§ Task description
Your response should contain only the lines running from the top of the data below through the line with "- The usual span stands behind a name", both included. Pictures must be omitted.

======== Source records

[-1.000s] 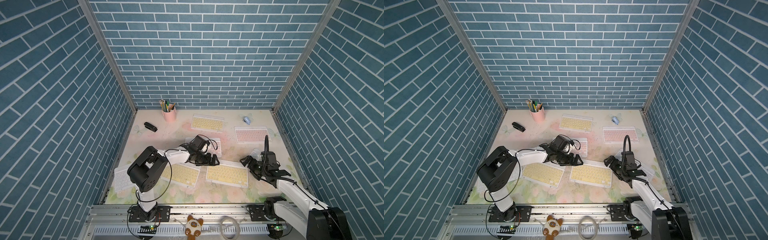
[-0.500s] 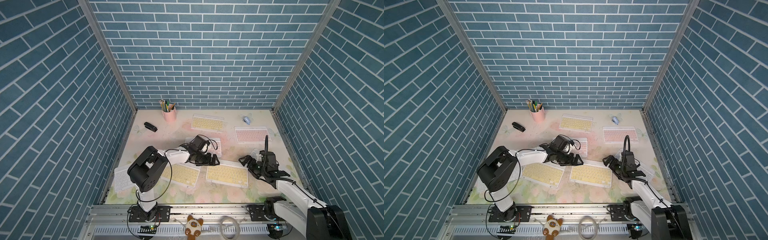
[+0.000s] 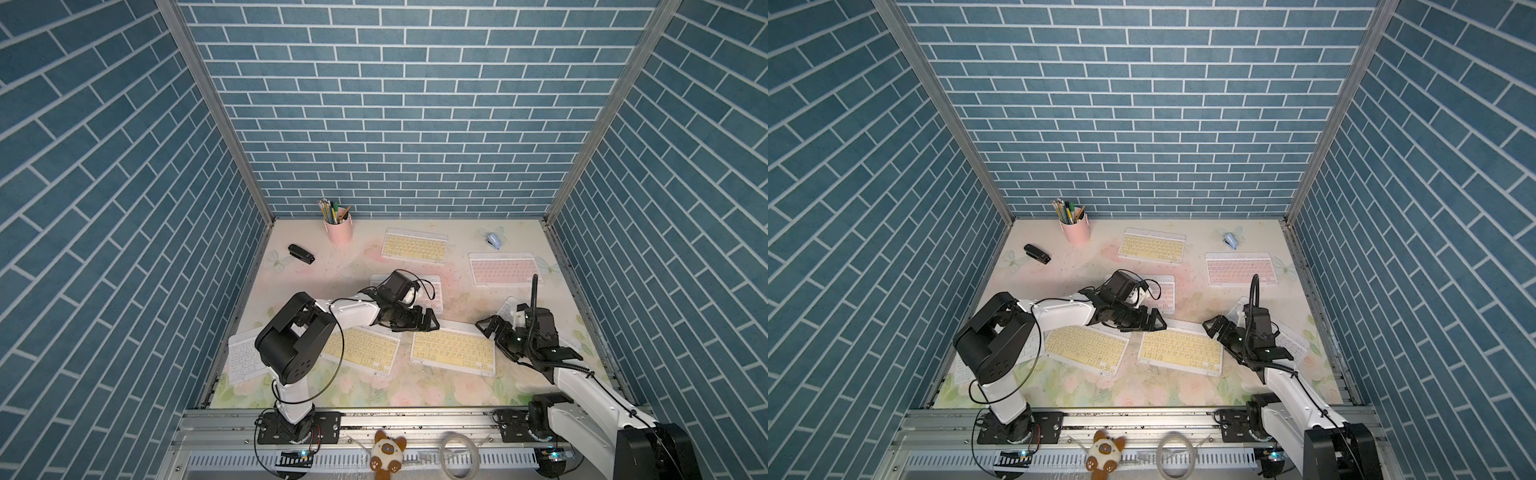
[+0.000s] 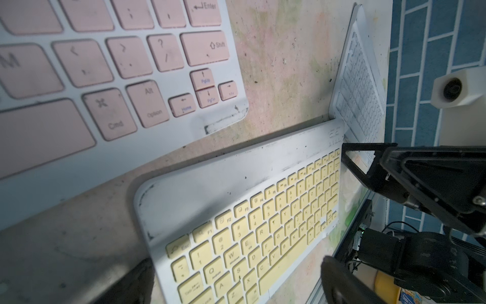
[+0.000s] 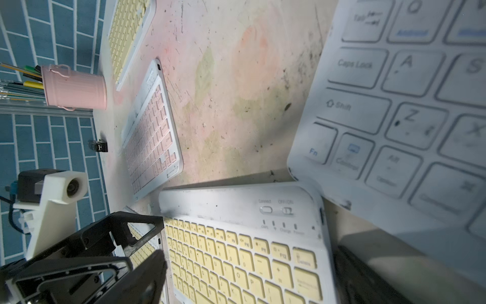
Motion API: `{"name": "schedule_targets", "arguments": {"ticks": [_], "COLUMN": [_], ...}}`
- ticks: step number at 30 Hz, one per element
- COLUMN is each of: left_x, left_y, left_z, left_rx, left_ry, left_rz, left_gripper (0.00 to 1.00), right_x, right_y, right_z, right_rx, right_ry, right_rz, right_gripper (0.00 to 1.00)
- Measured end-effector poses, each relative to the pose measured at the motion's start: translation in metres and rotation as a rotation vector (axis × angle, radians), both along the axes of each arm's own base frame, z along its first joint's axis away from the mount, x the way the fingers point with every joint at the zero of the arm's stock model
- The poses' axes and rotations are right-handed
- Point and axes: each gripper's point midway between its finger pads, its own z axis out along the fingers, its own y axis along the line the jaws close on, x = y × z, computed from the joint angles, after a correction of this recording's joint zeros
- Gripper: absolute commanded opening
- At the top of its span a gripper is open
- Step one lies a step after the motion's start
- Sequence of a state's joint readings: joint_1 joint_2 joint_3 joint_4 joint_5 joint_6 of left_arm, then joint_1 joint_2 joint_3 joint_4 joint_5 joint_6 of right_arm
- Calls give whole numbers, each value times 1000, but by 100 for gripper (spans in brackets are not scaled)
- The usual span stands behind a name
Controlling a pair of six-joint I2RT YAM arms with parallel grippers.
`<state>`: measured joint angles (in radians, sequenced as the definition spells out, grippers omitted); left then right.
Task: Stack the numeric keypads
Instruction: Pick up the numeric keypad from the center of the board.
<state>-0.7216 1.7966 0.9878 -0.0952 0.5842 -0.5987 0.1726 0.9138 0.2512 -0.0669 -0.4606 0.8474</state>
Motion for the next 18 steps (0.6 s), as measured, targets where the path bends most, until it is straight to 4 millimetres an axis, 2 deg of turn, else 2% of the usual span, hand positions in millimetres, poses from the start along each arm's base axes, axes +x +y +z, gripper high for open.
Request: {"name": "schedule_targets", "arguments": {"ticks": [10,18], "left_x": [5,10], "left_y": [1,3], "left_z": [0,-1], "left_rx": [-2,7], "left_ry": [-8,-21], "left_rz": [10,26], "left_gripper": [100,100], "right_x": [-7,0], "right_y": [4,9], "right_z": [4,23], "right_rx": [37,72], "right_ry": [-26,-115], "right_rz": [26,43], "right_gripper": [99,99]}}
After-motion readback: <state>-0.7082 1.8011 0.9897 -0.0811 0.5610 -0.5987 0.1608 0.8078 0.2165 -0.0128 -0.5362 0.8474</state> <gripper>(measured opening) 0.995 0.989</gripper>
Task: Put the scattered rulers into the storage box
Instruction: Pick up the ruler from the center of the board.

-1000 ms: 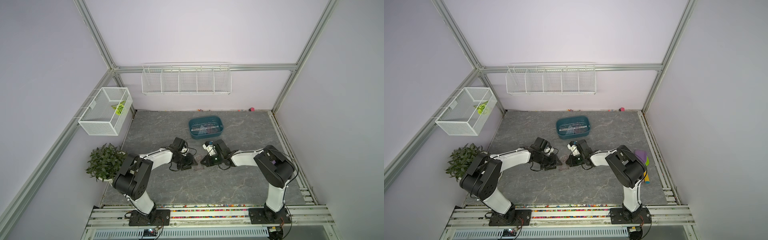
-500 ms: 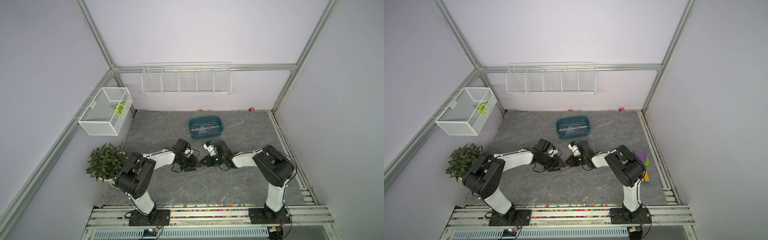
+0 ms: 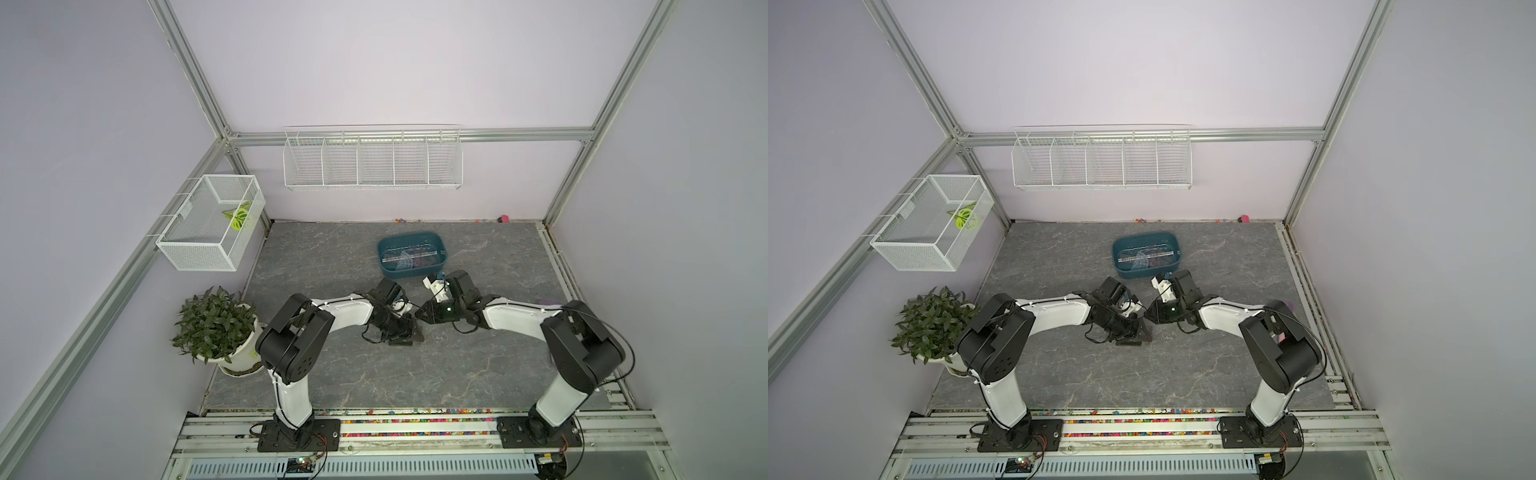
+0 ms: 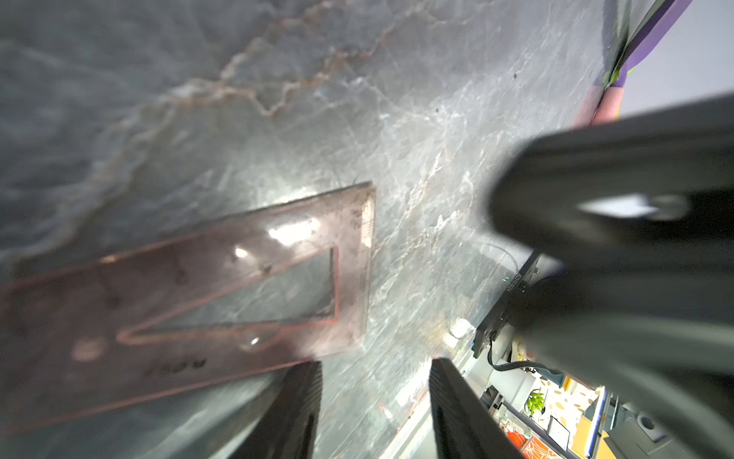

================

§ Answer to this problem
[-1.000s] 
[-0.500s] 
[+0.000s] 
[+0.000s] 
[+0.000s] 
Motion API: `{"name": "schedule_targets", "arguments": {"ticks": [_], "COLUMN": [_], ...}}`
- ticks: step number at 30 Hz, one per element
- COLUMN is each of: left_x, left_y, left_z, left_rx, left_ry, left_rz, left_gripper (0.00 to 1.00), right_x, right_y, right_z, right_rx, right_ry, right_rz, right_gripper (0.00 to 1.00)
- Measured end-effector poses, each relative to the pose measured at the motion's start: translation in metres and rotation as a rotation vector (axis × angle, radians), both along the axes of each arm's own base frame, z along its first joint's axis away from the mount, x the way the fingers point with every joint at the zero of the arm's stock model
- The poses' axes and rotations are right-handed
- Point and axes: each gripper's point midway between its finger pads, its own z axis out along the fingers, its own y axis along the line the jaws close on, x = y × z, computed from the joint angles, after a correction of this recording's joint zeros
- Gripper: absolute commanded opening
- At the top of its span a gripper is open
- Step one lies a step after the motion's start
- Sequence of a state's joint readings: joint_1 joint_2 joint_3 joint_4 joint_5 joint_6 of left_arm, then joint_1 joint_2 joint_3 joint_4 joint_5 joint_6 of right_arm
- Calls give whole numbers, each value times 1000, but by 100 for gripper (spans in brackets are not scaled)
- The usual span stands behind a name

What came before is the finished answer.